# Bring-your-own Algorithm Sample

This example shows how to package an algorithm for use with SageMaker. We have chosen a simple [CatBoost][catboost] implementation of regression to illustrate the procedure.

SageMaker supports two execution modes: _training_ where the algorithm uses input data to train a new model and _serving_ where the algorithm accepts HTTP requests and uses the previously trained model to do an inference (also called "scoring", "prediction", or "transformation").
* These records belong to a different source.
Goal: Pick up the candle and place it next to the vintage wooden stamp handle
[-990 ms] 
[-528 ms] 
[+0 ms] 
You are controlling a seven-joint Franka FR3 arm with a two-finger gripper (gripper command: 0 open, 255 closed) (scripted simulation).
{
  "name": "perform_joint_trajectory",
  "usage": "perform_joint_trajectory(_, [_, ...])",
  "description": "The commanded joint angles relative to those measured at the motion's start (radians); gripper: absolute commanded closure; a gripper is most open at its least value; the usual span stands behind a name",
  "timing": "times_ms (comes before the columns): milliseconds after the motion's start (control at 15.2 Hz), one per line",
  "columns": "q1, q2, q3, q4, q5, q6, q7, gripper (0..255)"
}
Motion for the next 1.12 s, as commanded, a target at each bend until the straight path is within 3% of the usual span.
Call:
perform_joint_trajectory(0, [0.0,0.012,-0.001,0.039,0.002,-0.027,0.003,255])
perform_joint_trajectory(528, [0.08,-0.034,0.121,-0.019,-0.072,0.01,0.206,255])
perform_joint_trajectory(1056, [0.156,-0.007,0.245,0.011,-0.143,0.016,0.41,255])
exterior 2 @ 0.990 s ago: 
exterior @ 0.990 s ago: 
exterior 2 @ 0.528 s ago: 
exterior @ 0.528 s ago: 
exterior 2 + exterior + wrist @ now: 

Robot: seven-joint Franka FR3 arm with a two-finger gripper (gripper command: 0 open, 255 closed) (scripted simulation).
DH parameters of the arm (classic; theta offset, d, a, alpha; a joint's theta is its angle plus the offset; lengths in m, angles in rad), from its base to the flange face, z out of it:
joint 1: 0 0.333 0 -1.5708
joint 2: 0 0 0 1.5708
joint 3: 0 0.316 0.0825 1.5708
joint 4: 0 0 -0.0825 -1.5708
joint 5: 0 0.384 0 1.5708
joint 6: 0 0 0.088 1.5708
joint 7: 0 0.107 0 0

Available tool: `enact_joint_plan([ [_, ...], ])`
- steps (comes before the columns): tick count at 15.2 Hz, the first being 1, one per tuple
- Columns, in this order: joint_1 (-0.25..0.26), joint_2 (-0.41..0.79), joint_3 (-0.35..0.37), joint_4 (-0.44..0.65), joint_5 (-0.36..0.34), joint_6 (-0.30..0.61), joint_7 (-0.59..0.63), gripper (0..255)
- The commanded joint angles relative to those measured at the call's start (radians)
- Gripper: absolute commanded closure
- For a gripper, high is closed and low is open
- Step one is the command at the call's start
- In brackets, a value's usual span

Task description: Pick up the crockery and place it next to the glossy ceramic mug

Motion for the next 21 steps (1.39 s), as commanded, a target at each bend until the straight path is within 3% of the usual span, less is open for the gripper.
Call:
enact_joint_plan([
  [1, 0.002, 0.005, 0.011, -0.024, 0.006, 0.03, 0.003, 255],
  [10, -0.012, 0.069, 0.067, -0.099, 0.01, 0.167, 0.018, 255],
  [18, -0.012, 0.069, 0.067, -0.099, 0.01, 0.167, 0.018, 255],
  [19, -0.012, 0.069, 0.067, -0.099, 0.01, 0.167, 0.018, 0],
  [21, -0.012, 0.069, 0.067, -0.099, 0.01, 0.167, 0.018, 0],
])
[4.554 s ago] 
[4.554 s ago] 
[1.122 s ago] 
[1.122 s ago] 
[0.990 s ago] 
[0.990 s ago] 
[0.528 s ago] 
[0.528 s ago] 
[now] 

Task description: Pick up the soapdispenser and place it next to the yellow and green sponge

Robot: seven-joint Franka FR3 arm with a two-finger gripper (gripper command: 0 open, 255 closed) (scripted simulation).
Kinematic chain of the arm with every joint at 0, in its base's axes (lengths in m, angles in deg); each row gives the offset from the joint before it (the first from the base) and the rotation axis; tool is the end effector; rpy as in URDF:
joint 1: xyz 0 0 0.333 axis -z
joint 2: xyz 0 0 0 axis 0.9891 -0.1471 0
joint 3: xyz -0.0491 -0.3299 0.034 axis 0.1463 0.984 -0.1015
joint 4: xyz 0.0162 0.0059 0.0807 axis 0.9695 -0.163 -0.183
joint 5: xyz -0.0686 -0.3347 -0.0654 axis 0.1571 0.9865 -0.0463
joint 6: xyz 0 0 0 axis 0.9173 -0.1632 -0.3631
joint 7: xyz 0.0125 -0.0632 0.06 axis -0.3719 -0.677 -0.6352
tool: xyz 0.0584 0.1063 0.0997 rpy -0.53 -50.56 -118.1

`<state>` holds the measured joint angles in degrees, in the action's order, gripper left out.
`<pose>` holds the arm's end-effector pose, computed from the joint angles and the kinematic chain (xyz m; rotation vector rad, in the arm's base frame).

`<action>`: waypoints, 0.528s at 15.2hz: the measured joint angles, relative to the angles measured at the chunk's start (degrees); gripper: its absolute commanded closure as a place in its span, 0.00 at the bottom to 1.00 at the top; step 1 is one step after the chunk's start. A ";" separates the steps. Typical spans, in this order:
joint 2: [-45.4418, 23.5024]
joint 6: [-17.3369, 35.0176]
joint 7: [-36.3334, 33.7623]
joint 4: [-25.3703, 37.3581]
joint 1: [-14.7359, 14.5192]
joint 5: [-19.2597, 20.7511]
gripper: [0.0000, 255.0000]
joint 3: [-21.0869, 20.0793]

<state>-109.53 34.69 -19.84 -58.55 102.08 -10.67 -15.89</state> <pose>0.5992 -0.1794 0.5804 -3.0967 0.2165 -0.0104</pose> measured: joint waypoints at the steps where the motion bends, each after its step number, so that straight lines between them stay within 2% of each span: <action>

The algorithm that we have built here supports both training and scoring in SageMaker with the same container image. It is perfectly reasonable to build an algorithm that supports only training _or_ scoring as well as to build an algorithm that has separate container images for training and scoring.v

In order to build a production grade inference server into the container, we use the following stack to make the implementer's job simple:

1. __[nginx][nginx]__ is a light-weight layer that handles the incoming HTTP requests and manages the I/O in and out of the container efficiently.
2. __[gunicorn][gunicorn]__ is a WSGI pre-forking worker server that runs multiple copies of your application and load balances between them.
3. __[flask][flask]__ is a simple web framework used in the inference app that you write. It lets you respond to call on the `/ping` and `/invocations` endpoints without having to write much code.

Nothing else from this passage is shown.